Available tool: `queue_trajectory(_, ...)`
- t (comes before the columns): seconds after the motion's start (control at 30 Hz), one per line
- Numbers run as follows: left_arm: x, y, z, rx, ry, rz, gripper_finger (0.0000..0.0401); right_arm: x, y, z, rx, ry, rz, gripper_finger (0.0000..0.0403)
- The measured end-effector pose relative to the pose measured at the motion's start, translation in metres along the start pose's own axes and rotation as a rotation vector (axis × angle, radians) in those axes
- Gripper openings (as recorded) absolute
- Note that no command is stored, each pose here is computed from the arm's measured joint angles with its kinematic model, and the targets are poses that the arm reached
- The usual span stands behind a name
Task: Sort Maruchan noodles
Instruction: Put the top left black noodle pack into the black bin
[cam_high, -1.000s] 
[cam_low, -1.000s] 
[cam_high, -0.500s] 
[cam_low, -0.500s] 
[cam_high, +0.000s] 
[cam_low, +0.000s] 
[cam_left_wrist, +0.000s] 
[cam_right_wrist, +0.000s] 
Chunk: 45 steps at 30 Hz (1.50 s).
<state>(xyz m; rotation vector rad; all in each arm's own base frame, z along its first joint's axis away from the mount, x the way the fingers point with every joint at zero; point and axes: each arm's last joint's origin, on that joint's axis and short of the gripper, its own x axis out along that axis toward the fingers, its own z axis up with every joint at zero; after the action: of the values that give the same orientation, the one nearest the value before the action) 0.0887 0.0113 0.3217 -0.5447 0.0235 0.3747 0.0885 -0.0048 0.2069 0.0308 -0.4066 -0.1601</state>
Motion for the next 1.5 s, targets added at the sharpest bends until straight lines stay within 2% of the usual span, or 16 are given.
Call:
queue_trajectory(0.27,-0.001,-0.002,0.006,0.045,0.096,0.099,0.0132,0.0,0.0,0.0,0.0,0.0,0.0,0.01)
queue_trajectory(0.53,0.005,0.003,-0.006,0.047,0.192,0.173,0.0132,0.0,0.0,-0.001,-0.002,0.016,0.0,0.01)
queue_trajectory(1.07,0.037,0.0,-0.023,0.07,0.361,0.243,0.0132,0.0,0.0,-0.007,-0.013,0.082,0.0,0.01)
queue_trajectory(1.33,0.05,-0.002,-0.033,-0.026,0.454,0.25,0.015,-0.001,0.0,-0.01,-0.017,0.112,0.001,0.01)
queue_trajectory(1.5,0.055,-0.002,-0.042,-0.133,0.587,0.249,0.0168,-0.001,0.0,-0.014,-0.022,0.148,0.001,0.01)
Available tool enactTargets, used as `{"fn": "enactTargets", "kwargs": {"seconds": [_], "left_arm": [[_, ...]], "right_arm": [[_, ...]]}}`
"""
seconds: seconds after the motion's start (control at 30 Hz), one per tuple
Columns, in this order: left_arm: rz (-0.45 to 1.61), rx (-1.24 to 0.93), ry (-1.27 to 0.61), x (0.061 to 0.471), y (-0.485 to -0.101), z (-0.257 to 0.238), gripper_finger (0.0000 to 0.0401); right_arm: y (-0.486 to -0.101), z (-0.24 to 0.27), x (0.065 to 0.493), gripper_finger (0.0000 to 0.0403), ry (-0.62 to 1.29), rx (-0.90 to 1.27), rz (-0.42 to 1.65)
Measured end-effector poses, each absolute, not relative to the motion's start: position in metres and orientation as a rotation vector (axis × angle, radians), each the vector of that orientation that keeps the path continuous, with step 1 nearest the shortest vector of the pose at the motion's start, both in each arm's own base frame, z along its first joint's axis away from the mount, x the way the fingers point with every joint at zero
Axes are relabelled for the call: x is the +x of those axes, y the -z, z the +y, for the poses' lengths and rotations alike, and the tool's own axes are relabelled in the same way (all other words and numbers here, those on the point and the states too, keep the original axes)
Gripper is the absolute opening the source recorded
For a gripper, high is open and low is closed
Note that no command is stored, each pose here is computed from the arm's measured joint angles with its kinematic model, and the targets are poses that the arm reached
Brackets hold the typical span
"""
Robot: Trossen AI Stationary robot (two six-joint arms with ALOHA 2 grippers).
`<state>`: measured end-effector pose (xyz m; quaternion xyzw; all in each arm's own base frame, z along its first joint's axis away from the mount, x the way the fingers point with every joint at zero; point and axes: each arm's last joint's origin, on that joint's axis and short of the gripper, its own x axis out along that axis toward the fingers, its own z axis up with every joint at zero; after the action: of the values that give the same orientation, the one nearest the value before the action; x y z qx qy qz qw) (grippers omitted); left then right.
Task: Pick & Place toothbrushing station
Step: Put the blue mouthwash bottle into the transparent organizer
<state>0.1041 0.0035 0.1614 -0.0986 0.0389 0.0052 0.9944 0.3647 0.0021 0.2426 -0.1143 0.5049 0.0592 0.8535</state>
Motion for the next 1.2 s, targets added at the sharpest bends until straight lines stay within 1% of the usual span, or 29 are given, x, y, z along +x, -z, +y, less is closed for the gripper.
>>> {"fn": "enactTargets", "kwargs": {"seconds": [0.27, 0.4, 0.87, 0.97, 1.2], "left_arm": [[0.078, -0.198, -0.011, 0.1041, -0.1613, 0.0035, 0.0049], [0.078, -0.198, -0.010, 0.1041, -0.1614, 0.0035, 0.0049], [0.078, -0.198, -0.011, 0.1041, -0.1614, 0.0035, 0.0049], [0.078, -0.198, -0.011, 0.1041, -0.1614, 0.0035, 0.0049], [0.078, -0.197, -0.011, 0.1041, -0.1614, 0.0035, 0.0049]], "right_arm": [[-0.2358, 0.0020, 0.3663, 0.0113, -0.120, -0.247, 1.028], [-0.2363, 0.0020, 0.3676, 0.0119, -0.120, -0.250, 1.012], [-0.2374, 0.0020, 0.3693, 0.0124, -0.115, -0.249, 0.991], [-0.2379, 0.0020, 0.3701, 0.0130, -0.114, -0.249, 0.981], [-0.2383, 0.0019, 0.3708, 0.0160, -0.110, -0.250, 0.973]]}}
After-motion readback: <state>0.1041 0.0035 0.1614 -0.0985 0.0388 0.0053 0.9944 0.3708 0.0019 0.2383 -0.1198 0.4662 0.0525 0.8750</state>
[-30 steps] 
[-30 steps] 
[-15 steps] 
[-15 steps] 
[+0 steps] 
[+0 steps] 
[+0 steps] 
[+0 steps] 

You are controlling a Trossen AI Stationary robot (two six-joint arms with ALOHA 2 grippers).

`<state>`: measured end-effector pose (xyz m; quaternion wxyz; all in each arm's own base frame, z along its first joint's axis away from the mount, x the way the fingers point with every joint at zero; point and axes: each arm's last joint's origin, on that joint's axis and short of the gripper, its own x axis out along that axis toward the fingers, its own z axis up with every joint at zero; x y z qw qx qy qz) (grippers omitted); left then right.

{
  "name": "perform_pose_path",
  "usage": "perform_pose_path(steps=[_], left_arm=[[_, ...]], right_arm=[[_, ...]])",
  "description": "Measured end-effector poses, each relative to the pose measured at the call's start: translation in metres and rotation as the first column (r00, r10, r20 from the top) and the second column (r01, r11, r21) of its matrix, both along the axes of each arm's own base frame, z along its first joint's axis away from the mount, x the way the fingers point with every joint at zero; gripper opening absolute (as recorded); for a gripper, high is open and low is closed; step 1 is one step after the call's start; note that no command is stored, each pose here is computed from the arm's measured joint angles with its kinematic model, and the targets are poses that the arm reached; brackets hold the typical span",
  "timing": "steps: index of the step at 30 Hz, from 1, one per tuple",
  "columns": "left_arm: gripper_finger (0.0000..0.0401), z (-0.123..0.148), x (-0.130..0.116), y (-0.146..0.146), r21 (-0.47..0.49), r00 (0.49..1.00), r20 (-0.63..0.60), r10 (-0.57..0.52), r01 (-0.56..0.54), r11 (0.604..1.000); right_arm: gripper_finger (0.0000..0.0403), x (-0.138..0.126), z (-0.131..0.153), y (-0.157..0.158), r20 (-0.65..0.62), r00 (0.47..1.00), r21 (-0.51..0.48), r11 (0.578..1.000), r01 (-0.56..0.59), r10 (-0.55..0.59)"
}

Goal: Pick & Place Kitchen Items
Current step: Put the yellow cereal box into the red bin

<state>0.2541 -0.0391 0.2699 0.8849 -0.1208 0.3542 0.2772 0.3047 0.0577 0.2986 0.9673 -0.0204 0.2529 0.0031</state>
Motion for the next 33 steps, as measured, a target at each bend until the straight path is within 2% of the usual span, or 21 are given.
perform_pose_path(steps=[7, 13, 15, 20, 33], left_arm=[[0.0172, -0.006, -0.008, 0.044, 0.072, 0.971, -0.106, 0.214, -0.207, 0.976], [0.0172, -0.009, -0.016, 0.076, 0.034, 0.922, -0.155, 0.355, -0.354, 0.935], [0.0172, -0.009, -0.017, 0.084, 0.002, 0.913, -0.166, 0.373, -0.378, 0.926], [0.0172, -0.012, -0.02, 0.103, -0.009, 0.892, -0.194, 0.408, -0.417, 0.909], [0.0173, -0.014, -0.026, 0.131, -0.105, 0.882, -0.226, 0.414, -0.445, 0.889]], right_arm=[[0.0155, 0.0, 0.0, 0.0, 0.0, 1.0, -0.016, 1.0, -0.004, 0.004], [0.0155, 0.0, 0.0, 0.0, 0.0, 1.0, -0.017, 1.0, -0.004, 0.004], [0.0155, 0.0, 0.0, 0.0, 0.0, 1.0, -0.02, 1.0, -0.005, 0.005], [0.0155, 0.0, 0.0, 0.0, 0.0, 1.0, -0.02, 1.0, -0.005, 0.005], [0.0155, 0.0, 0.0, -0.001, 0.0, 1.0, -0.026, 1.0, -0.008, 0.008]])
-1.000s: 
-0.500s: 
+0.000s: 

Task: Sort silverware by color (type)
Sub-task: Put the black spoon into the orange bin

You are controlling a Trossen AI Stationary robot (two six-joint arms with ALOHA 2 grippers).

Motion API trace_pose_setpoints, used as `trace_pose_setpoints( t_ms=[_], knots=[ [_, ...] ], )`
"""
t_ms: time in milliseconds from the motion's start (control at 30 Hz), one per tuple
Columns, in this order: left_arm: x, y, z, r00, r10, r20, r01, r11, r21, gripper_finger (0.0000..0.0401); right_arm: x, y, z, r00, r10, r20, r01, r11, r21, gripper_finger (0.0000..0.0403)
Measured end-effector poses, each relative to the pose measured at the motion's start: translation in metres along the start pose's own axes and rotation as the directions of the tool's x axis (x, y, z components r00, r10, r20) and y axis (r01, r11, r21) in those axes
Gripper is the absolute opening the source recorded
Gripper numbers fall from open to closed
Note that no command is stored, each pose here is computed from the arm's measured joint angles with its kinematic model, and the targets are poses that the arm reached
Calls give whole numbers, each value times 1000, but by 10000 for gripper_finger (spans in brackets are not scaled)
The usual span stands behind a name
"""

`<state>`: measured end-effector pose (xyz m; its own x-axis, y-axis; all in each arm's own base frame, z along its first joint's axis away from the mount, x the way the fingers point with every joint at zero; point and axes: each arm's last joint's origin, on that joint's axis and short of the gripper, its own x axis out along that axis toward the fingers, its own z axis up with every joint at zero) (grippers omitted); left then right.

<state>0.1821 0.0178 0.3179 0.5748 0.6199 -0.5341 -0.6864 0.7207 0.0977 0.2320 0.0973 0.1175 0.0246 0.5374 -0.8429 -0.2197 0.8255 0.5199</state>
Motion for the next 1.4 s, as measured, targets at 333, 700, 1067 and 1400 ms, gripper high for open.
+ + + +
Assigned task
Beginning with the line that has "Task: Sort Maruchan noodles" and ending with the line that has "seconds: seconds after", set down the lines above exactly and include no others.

Response to this task
Task: Sort Maruchan noodles
Instruction: Put the top left black noodle pack into the black bin
[cam_high, -1.000s] 
[cam_low, -1.000s] 
[cam_high, -0.500s] 
[cam_low, -0.500s] 
[cam_high, +0.000s] 
[cam_low, +0.000s] 
[cam_left_wrist, +0.000s] 
[cam_right_wrist, +0.000s] 
Chunk: 45 steps at 30 Hz (1.50 s).
<state>(xyz m; rotation vector rad; all in each arm's own base frame, z along its first joint's axis away from the mount, x the way the fingers point with every joint at zero; point and axes: each arm's last joint's origin, on that joint's axis and short of the gripper, its own x axis out along that axis toward the fingers, its own z axis up with every joint at zero; after the action: of the values that give the same orientation, the one nearest the value before the action) 0.0887 0.0113 0.3217 -0.5447 0.0235 0.3747 0.0885 -0.0048 0.2069 0.0308 -0.4066 -0.1601</state>
Motion for the next 1.5 s, targets added at the sharpest bends until straight lines stay within 2% of the usual span, or 16 are given.
Call:
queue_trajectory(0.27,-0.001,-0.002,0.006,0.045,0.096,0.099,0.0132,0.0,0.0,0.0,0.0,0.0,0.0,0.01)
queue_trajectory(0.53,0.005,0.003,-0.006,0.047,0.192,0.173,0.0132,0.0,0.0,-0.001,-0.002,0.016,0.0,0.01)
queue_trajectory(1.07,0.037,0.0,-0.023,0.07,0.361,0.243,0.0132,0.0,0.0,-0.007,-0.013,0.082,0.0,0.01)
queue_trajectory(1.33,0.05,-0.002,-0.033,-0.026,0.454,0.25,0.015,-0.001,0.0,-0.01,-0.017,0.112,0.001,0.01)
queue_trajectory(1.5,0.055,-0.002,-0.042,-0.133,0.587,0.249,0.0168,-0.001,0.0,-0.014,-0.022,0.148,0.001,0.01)
Available tool enactTargets, used as `{"fn": "enactTargets", "kwargs": {"seconds": [_], "left_arm": [[_, ...]], "right_arm": [[_, ...]]}}`
"""
seconds: seconds after the motion's start (control at 30 Hz), one per tuple

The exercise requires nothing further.